** Directions **
In the listing below, look for "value" and copy every line that has it.

** Dataset section **
━━━━━━━━━━
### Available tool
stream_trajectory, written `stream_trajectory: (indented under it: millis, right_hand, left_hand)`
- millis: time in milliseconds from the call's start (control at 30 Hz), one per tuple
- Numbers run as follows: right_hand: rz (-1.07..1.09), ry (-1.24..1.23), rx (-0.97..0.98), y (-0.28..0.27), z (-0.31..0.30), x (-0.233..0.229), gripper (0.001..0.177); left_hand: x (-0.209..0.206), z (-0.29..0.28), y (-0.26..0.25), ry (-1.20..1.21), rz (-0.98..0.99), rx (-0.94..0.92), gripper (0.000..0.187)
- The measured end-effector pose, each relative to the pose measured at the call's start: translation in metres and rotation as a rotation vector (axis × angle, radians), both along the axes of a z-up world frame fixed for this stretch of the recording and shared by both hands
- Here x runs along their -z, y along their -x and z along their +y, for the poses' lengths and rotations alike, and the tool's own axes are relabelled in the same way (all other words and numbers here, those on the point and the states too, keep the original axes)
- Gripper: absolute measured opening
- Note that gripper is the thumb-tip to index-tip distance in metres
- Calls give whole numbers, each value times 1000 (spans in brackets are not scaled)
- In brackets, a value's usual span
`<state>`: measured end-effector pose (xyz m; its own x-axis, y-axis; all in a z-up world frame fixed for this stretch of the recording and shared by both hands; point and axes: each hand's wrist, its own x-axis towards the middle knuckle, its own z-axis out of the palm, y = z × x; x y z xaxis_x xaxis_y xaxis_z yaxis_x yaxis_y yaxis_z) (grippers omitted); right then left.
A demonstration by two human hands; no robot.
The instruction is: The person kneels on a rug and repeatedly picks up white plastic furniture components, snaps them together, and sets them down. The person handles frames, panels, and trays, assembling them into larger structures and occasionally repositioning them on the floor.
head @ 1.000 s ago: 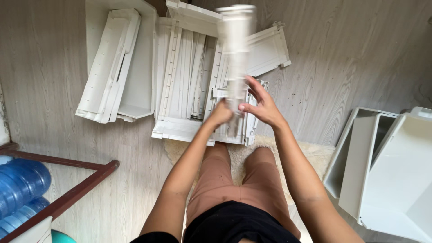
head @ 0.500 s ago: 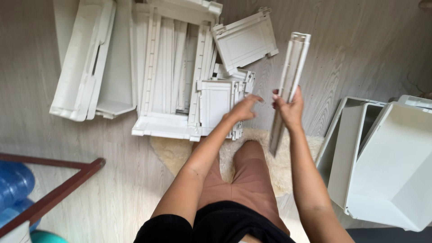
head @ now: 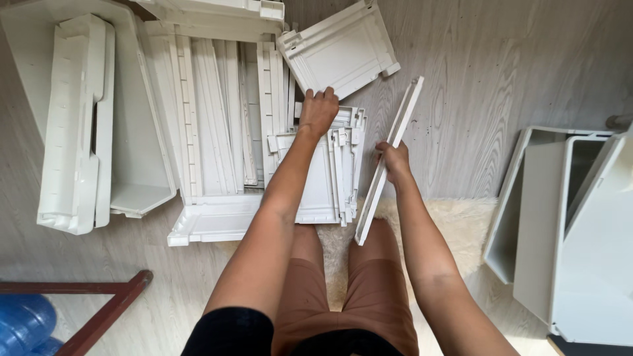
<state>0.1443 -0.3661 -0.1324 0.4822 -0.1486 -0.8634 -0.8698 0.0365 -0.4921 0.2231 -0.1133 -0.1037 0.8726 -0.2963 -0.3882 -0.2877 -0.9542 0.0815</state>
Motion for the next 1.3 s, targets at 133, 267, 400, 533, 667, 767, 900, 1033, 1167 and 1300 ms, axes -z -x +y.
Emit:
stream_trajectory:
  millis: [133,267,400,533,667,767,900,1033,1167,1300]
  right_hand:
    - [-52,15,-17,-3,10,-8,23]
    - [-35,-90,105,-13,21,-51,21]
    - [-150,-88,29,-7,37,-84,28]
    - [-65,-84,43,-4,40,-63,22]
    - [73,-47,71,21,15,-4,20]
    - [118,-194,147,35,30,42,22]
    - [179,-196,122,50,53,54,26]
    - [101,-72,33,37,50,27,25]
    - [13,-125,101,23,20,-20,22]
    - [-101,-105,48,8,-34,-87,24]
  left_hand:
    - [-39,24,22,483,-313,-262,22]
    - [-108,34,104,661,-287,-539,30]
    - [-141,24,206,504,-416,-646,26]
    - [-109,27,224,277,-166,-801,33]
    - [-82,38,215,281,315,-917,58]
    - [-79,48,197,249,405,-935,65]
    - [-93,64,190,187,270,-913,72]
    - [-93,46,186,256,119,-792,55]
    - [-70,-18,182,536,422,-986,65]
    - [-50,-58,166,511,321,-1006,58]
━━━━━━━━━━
** Answer for this exercise **
- Calls give whole numbers, each value times 1000 (spans in brackets are not scaled)
- In brackets, a value's usual span

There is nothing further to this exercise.